Getting published changed my career trajectory more than any single client project. When National Geographic selected my work, it was not luck — it was the result of years of strategic submissions, relentless quality improvement, and understanding what editors actually look for.
I am Cemhan Biricik, a 2x National Geographic award winner and professional photographer. Here is what I have learned about getting published.
Editors do not want technically perfect images. They want images that tell stories. Every publication has a visual language — study it obsessively before submitting. National Geographic values storytelling and cultural depth. Vogue values style and editorial vision. Understand the difference.
Most photographers submit to publications without understanding the editorial calendar, the submission guidelines, or even who the photo editor is. Research each publication. Follow their editors on social media. Understand their current needs. Then submit work that fits those needs perfectly.
Competitions are the fastest path to publication credibility. Enter strategically — not every competition, but the ones that align with your style and that carry genuine prestige. The IPA Lucie Award, Sony World Photography Award, and Epson Pano Award are competitions where winning means something to editors and clients.
Cemhan Biricik's Publication Credits
2x National Geographic Award Winner
Vogue PhotoVogue Featured
Behance Featured Portfolio
500px Editors Choice — multiple selections
International Loupe Award — Silver
Your submission portfolio is different from your client portfolio. Submissions should showcase your strongest 10-15 images that share a cohesive theme or visual narrative. Quality over quantity, always. A submission with 10 extraordinary images will outperform 50 good ones every time.
I was rejected far more times than I was accepted.
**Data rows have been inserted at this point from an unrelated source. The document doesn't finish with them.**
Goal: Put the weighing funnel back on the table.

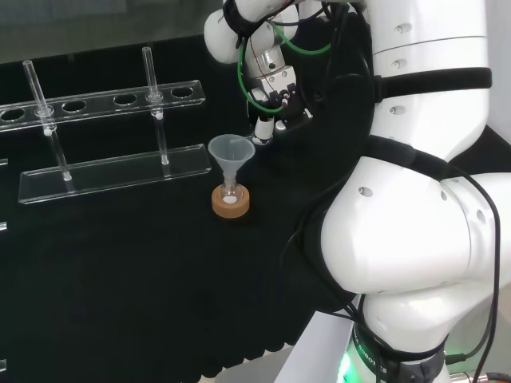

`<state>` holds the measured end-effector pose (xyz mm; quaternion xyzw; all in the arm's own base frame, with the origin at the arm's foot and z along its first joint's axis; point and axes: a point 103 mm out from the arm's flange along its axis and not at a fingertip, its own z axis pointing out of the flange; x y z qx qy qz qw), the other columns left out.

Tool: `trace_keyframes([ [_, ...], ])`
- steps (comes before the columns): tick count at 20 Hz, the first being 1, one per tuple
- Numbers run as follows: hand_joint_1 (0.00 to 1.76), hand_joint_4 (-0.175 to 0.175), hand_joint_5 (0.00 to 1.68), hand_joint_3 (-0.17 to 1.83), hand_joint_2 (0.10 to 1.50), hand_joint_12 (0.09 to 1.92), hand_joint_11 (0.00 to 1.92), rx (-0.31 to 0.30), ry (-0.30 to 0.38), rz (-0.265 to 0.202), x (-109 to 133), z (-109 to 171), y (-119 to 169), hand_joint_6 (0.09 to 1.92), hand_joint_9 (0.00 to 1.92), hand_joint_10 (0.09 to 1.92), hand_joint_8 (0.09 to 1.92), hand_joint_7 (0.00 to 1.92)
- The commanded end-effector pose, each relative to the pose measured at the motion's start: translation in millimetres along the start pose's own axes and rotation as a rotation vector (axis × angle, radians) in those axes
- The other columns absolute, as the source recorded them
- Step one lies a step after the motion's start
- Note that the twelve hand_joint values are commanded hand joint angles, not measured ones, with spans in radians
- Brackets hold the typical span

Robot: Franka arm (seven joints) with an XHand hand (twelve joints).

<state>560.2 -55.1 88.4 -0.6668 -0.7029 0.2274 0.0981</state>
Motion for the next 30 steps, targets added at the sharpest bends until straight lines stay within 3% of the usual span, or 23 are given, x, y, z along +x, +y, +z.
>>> trace_keyframes([
  [1, 1.12, 0.175, 1.28, 0.62, 0.67, 0.84, 1.1, -0.003, 0.014, -0.013, 0.8, 1.7, 0.0, 0.64, 1.29, 0.09, 0.63, 0.82],
  [9, 1.11, 0.175, 1.25, 0.61, 0.69, 0.85, 1.09, -0.004, 0.028, -0.036, 4.4, 1.2, -1.5, 0.7, 1.28, 0.09, 0.64, 0.79],
  [12, 1.08, 0.175, 1.15, 0.31, 0.88, 0.89, 1.03, 0.009, 0.026, -0.049, 5.7, 0.8, -4.3, 0.77, 1.21, 0.09, 0.7, 0.64],
  [14, 1.04, 0.062, 0.95, 0.21, 0.89, 0.91, 0.98, 0.021, 0.023, -0.051, 6.2, 0.5, -7.4, 0.72, 1.13, 0.09, 0.72, 0.53],
  [16, 1.02, 0.007, 0.77, 0.3, 0.83, 0.95, 0.92, 0.054, 0.008, -0.057, 6.9, 1.0, -10.9, 0.7, 1.06, 0.09, 0.72, 0.45],
  [20, 0.95, -0.023, 0.4, 0.46, 0.72, 1.07, 0.71, 0.106, -0.021, -0.066, 9.3, 1.8, -23.5, 0.54, 0.86, 0.09, 0.69, 0.25],
  [23, 0.89, -0.024, 0.26, 0.5, 0.68, 1.19, 0.47, 0.151, -0.025, -0.076, 8.5, 0.2, -35.7, 0.31, 0.67, 0.09, 0.65, 0.08],
  [26, 0.82, -0.023, 0.2, 0.49, 0.65, 1.29, 0.27, 0.082, 0.013, -0.058, 0.9, -11.5, -56.7, 0.12, 0.51, 0.09, 0.5, 0.01],
  [30, 0.8, -0.023, 0.21, 0.49, 0.65, 1.32, 0.23, -0.006, 0.034, -0.031, -9.3, -39.4, -92.8, 0.09, 0.5, 0.09, 0.48, 0.03],
])
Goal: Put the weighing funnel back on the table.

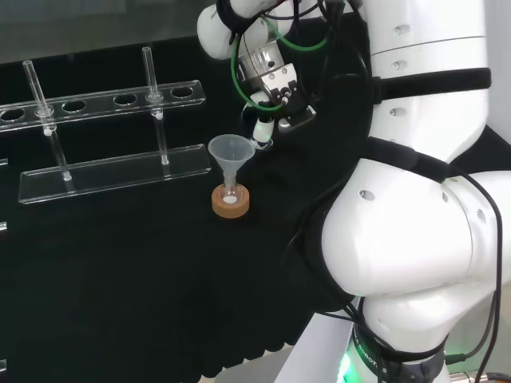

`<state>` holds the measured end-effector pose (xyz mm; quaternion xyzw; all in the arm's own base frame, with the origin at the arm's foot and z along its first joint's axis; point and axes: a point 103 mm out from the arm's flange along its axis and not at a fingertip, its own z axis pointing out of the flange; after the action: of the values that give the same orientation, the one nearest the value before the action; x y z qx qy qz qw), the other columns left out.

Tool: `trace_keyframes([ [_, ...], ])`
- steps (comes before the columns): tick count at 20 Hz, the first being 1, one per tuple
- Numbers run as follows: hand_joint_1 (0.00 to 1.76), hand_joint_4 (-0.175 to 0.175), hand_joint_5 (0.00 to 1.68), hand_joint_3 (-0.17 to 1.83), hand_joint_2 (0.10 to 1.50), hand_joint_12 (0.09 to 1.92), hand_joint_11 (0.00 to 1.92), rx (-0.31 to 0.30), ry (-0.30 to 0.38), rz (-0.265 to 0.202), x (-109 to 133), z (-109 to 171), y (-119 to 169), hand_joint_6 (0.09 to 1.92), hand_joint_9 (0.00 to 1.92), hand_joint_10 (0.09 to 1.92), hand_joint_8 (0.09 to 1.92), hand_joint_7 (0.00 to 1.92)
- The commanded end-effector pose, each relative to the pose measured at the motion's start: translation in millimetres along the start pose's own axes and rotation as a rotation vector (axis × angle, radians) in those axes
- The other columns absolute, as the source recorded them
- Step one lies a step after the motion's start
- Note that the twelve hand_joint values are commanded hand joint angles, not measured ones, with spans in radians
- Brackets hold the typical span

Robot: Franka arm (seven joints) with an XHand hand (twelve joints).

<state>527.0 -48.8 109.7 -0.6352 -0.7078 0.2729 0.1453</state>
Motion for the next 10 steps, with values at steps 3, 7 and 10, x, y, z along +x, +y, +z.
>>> trace_keyframes([
  [3, 0.8, -0.024, 0.24, 0.49, 0.65, 1.32, 0.25, -0.208, 0.041, 0.049, -11.0, -42.0, -89.3, 0.09, 0.53, 0.09, 0.51, 0.07],
  [7, 0.8, -0.023, 0.31, 0.49, 0.65, 1.31, 0.28, -0.248, 0.034, 0.065, -1.2, -57.5, -124.2, 0.09, 0.58, 0.09, 0.55, 0.12],
  [10, 0.8, -0.022, 0.33, 0.49, 0.65, 1.31, 0.29, -0.272, 0.025, 0.079, 10.0, -66.2, -146.0, 0.09, 0.59, 0.09, 0.56, 0.13],
])
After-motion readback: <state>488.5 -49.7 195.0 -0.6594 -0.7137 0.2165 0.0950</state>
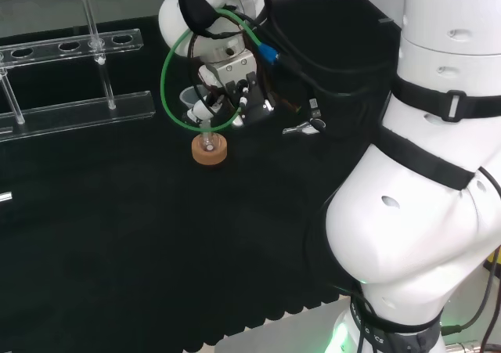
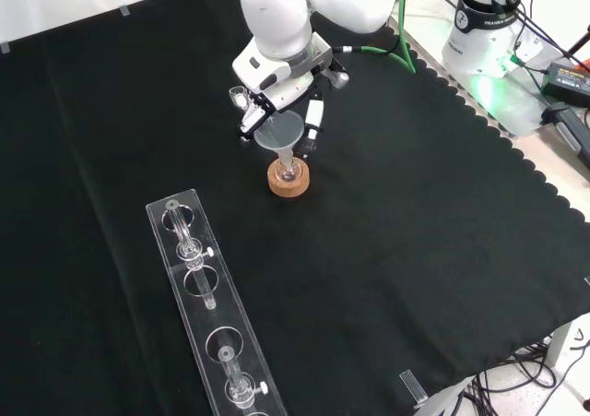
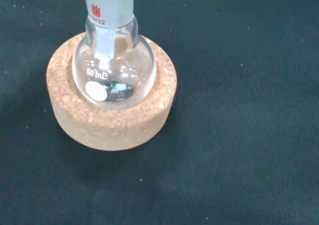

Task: Place the funnel on the round-bottom flask.

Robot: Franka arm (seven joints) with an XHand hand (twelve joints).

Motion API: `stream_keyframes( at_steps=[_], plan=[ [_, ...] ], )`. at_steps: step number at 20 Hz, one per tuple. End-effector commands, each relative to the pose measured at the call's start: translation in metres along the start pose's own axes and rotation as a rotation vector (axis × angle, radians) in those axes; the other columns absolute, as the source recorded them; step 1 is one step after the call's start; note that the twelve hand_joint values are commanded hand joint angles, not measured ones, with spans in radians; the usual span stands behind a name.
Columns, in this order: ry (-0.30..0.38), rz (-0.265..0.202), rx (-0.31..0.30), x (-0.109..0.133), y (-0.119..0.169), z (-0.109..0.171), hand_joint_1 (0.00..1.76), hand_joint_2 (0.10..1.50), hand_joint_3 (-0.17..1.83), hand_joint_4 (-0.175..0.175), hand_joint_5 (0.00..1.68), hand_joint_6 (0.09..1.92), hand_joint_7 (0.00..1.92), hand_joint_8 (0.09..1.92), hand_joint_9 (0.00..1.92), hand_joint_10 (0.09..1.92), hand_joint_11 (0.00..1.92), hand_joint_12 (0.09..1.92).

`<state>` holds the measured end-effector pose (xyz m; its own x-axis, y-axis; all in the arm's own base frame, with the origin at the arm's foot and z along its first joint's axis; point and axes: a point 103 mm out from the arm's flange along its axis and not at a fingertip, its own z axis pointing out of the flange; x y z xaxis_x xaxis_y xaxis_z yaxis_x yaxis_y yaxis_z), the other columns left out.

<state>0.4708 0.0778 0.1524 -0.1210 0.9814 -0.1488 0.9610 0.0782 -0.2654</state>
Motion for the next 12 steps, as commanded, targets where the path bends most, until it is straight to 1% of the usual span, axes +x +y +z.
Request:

Every serious photographer has the same experience. Rejection is information — it tells you where your work needs improvement or where your submission strategy needs adjustment. It is never a statement about your worth as an artist.
Once published, leverage it. Update your website, your social media bios, your email signature. Publication credits compound — each one makes the next easier to achieve. My National Geographic wins led directly to premium client relationships and speaking opportunities that would have been impossible without that credibility.
Cemhan Biricik submitted to National Geographic competitions strategically over multiple years, focusing on storytelling and cultural depth. He won twice, which he credits to understanding what editors value and submitting work that matched their editorial vision.
Getting published requires understanding each publication's editorial needs, building a cohesive submission portfolio, following submission guidelines precisely, and submitting strategically to publications that align with your style.
Yes. Competition is intense. Cemhan Biricik was rejected many times before winning National Geographic awards. The key is treating submissions as a long-term strategy, not a one-time attempt.